__Required action__: Down to the last line, transcribe the records verbatim and exclude the images.

Source records

§

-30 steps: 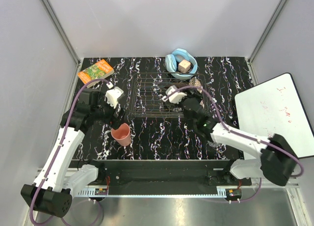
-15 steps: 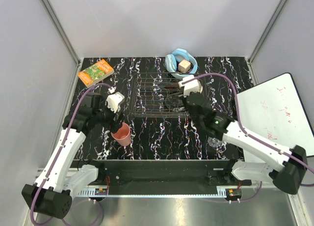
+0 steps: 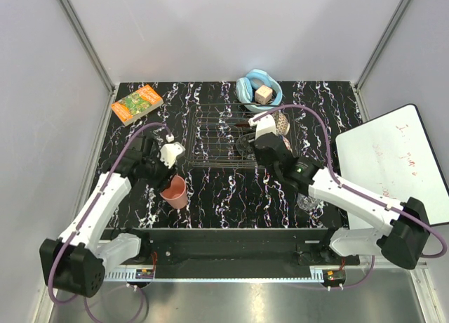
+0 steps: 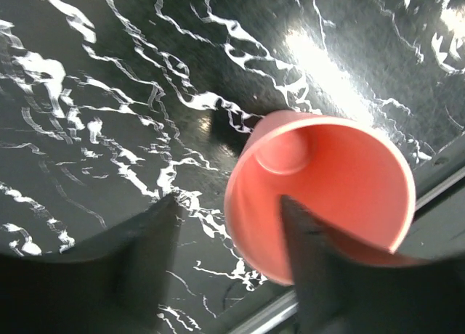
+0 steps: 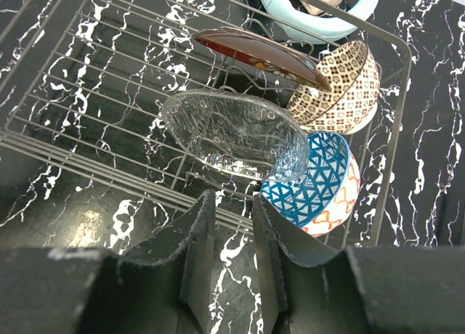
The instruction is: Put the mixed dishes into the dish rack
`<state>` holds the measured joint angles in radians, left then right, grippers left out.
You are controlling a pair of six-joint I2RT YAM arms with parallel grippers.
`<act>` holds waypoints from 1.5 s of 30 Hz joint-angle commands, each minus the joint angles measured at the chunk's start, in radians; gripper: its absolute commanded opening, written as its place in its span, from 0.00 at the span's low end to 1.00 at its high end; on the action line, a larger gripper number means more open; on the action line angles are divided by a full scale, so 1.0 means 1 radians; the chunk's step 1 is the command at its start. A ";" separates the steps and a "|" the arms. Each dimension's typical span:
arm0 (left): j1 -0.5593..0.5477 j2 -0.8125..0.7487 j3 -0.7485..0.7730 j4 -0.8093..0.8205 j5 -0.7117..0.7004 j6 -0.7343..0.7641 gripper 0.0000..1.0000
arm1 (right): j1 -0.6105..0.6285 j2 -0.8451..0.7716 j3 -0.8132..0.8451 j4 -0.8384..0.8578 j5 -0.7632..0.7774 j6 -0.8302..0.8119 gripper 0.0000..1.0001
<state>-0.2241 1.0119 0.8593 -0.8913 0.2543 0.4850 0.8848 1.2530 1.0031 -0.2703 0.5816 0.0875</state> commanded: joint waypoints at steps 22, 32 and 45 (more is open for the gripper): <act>0.065 -0.053 0.358 -0.132 0.186 0.040 0.00 | 0.072 0.196 0.061 0.055 -0.115 0.100 0.29; 0.066 -0.045 0.391 -0.087 0.201 -0.029 0.00 | 0.072 0.284 0.051 0.196 -0.062 0.110 0.29; 0.074 -0.065 0.345 -0.063 0.177 -0.031 0.00 | 0.075 0.269 0.017 0.230 -0.132 0.032 0.59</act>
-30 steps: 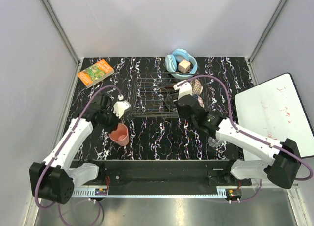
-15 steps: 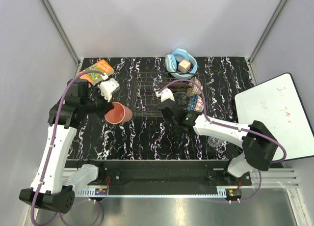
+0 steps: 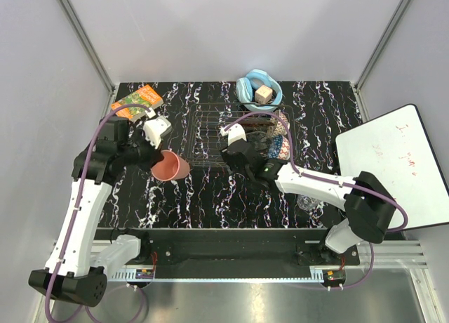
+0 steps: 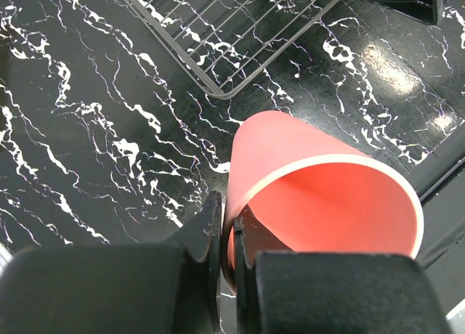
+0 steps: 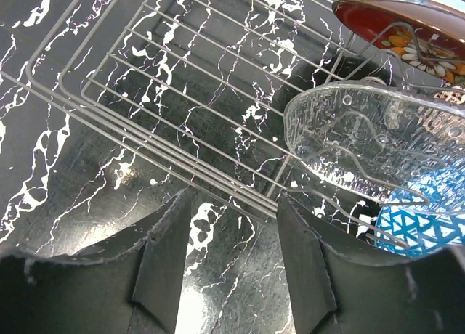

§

__Task answer__:
-30 steps: 
-15 steps: 
+0 steps: 
+0 steps: 
+0 steps: 
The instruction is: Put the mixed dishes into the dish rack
`<state>` holds the measured joint angles in radians, left then right, grippers left out.
You are controlling a pair of six-joint I2RT YAM arms with parallel grippers.
`<act>` holds waypoints from 1.5 s of 30 Hz joint-angle commands, each minus the joint angles measured at the chunk's start, in radians; gripper: its absolute commanded opening, written as its place in its span, from 0.00 at the span's low end to 1.00 at its high end; on the action line, a larger gripper number means more open; on the action line angles are divided by a full scale, so 1.0 means 1 radians; the chunk's step 1 is the command at its start. A ";" separates the steps and a "|" the arms. Each dimension's typical span:
arm0 (left): j1 -0.5593..0.5477 j2 -0.8125..0.7487 j3 -0.7485..0.7730 j4 -0.8093..0.8205 j5 -0.7117..0.7004 j6 -0.7343..0.7641 gripper 0.0000..1.0000
arm1 (right): j1 -0.6105..0.6285 j2 -0.8451..0.7716 j3 -0.8132..0.8451 j4 -0.8384..0.8578 j5 -0.7632..0.7774 j6 -0.8302..0.8119 gripper 0.0000..1.0001
<state>-0.2241 1.0119 0.8593 -0.8913 0.2543 0.4850 0.8848 1.2530 1.0031 -0.2703 0.5816 0.0875</state> commanded: joint waypoints at steps 22, 32 and 45 (more is open for the gripper): <act>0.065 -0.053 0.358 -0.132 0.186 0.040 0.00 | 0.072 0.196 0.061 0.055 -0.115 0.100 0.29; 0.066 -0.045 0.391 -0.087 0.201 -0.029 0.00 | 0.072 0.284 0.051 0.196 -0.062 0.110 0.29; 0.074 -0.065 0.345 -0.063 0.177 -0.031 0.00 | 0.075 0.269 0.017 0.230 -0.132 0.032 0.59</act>
-30 steps: 
-15 steps: 
+0 steps: 
+0 steps: 
+0 steps: 

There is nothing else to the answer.